Google Cloud on Wednesday announced class is open for AI students.

The lesson plan comes amid a steep learning curve for most organizations: 62% admit they don’t have the expertise to take full advantage of AI.

“As the leader of learning for Google Cloud, the only thing that surprises me about that number is how low it is,” Erin Rifkin, managing director of Google Cloud Learning, said in a blog post Wednesday. “I meet with customers every day, and 100% of them flag some kind of AI skills gap.”

The new generative AI learning paths and courses are designed to equip technical professionals, according to Google. The company has divided the course into four buckets:

Build and modernize applications with generative AI. This teaches how to enhance projects and build end-to-end applications on Google Cloud through the power of generative AI. It includes “essential techniques and tools to integrate GenAI capabilities seamlessly” into the development workflow.

Integrate generative AI into your data workflow.

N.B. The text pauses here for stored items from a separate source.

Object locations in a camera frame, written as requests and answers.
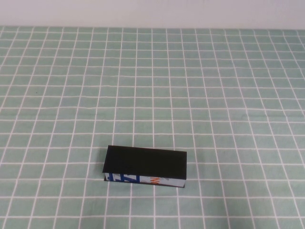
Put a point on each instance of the black printed glasses case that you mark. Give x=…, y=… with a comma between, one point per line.
x=143, y=162

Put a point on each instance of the green white checked tablecloth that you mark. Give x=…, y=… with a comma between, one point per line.
x=95, y=71

Instructs how to use BigQuery Machine Learning for inference, how to work directly with Gemini models in BigQuery, and how to improve a data team’s efficiency via Gemini. The course features a new course on boosting productivity with Gemini in BigQuery to assist in the data-to-AI pipeline.

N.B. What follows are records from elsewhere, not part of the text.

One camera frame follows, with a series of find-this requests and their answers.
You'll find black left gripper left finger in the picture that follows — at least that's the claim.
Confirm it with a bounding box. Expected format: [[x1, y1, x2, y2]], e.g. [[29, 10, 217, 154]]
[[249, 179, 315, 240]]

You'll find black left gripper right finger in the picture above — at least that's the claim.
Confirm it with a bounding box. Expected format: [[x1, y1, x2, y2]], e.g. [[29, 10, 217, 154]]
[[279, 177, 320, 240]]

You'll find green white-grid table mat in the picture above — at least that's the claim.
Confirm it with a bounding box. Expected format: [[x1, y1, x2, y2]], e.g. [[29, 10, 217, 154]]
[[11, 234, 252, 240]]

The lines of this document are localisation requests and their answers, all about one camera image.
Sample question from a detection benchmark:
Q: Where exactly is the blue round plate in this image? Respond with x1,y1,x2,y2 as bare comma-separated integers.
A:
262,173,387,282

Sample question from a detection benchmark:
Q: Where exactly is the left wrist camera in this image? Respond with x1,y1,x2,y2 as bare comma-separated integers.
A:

Deploy and manage generative AI models. This course teaches how to manage the entire lifecycle of GenAI models — from development and deployment to monitoring — including introductions to responsible AI for developers. The path also features a new course on security for AI models.

Generate smarter generative AI outputs. Instructs how to build applications that generate text and visual content using GenAI. Students will learn to develop an AI project on Google Cloud, use diffusion models for image generation, and build search applications with Vector Search and embeddings. It also teaches how to “dive deeper into multimodal prompts and Multimodal RAG with Gemini.”

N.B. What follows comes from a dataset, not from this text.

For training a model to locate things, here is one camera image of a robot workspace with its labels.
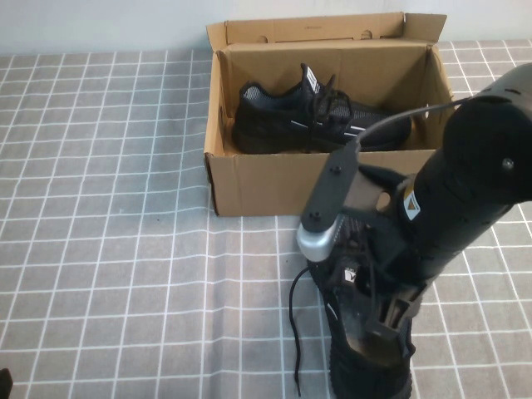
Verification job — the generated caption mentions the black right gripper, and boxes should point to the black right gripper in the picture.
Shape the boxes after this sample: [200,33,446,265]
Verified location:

The courses from Google come amid a significant gap in upskilling and reskilling AI knowledge as the technology is rushed into companies. Indeed, some states like California are pushing training for employees and educators.

About 70% of AI talent needs to update their skills, according to one estimate this year, and yet many technical professionals don’t have the training they need to move from theory to practice and integrate AI into their everyday work.

More than half of IT functions (51%) lack skills to deliver AI, according to a global study of chief information officers, Ken Wong, president, Solutions and Services Group, Lenovo Group, said in an interview.

What is more, new data from Cognizant and Oxford Economics’ New Work New World study shows most organizations (54%) are focused on upskilling employees for roles that critically need AI knowledge. Nearly half (44%) prefer to reassign employees within the organization, and 32% are investing in tools and training to help workers transition into new roles.

“AI upskilling can have a net positive impact on business efficiency if leaders approach it with an outcomes-driven lens, rather than falling victim to AI hype,” Wendy Johansson, co-founder and chief operating officer at MiSalud Health, said in an email. “Defining exactly how AI can enable existing roles in an organization is critical to developing and choosing an upskilling plan.”

Added Kjell Carlsson, head of AI strategy at Domino Data Lab, “As companies rapidly adopt AI, upskilling employees becomes critical. But it has to come from both the top and the bottom. Leadership needs to make it a priority, to make it part of team and individual goals, and to reward managers that actively support the skill development of their teams.”